Basta ler umas linhas do “Avante” para compreender a cegueira do “Partido da Carrinha”, que, por este andar, vai ter o destino do “Partido do Táxi”: “A obscena campanha provocatória do imperialismo contra a Federação Russa intensificou-se continuamente…”
Será que estas posições são ditadas não só e não tanto por cegueira ideológica daquilo a que se chama os “idiotas úteis” de Putin? Na era soviética, Moscovo pagava bem pela propaganda e pela fidelidade…
Acho também estranho que generais portugueses na reserva, que realizaram importantes missões para a NATO em várias regiões do mundo, venham agora justificar a política externa do ditador russo e acusar os “extremistas” ou “neonazis ucranianos” de provocarem esta crise.
Não, esta crise tem uma origem e reside no facto de a Rússia querer chamar a si o direito de mandar na política interna e externa dos países vizinhos.
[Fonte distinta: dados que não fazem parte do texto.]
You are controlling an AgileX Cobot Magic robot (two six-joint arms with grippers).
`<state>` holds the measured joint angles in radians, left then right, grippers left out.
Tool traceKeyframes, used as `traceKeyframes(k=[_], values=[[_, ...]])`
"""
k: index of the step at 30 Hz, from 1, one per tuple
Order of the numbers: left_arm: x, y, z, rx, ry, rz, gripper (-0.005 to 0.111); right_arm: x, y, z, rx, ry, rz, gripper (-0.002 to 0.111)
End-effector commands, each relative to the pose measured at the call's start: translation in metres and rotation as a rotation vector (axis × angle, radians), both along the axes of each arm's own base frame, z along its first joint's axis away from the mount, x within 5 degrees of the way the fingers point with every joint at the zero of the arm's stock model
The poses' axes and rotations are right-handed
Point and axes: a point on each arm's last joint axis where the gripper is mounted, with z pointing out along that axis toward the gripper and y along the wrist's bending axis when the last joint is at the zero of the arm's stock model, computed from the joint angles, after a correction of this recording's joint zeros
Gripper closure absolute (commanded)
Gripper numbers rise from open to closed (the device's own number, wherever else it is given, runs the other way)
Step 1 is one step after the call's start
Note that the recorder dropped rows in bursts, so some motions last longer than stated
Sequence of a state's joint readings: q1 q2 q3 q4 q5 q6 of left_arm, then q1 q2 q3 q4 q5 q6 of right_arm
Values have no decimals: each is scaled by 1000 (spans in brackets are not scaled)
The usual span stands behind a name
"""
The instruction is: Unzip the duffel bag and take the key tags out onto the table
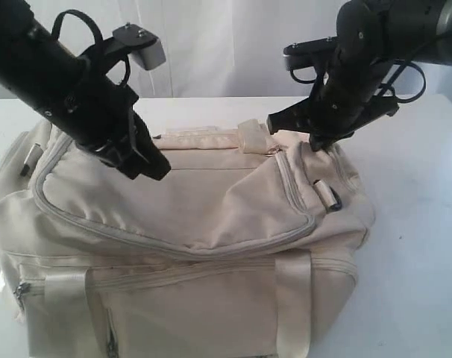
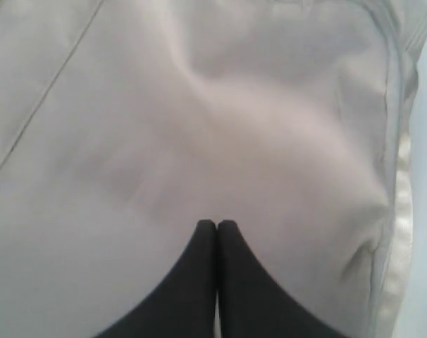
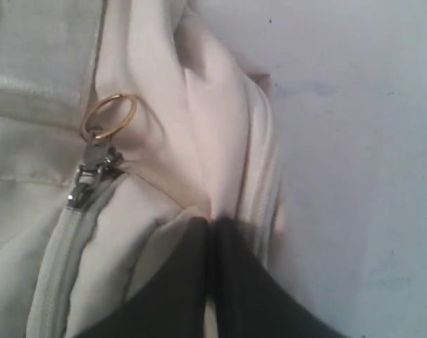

A Ucrânia é um país soberano e reconhecido pela comunidade internacional e não são os malabarismos históricos e as provocações de Putin que irão mudar isso.
A vontade do povo ucraniano está no seu hino nacional, que tentarei, não sendo poeta, traduzir da melhor forma que posso:
Ainda não morreu a Ucrânia,
A glória, a vontade,
A nós, irmãos,
O destino sorri!
Os nossos inimigos perecerão
Como o orvalho ao sol
Nós também governaremos, irmãos,
O nosso país.
Por isso, como russófono e russófilo, revolta-me ver uma Rússia governada por gangsters.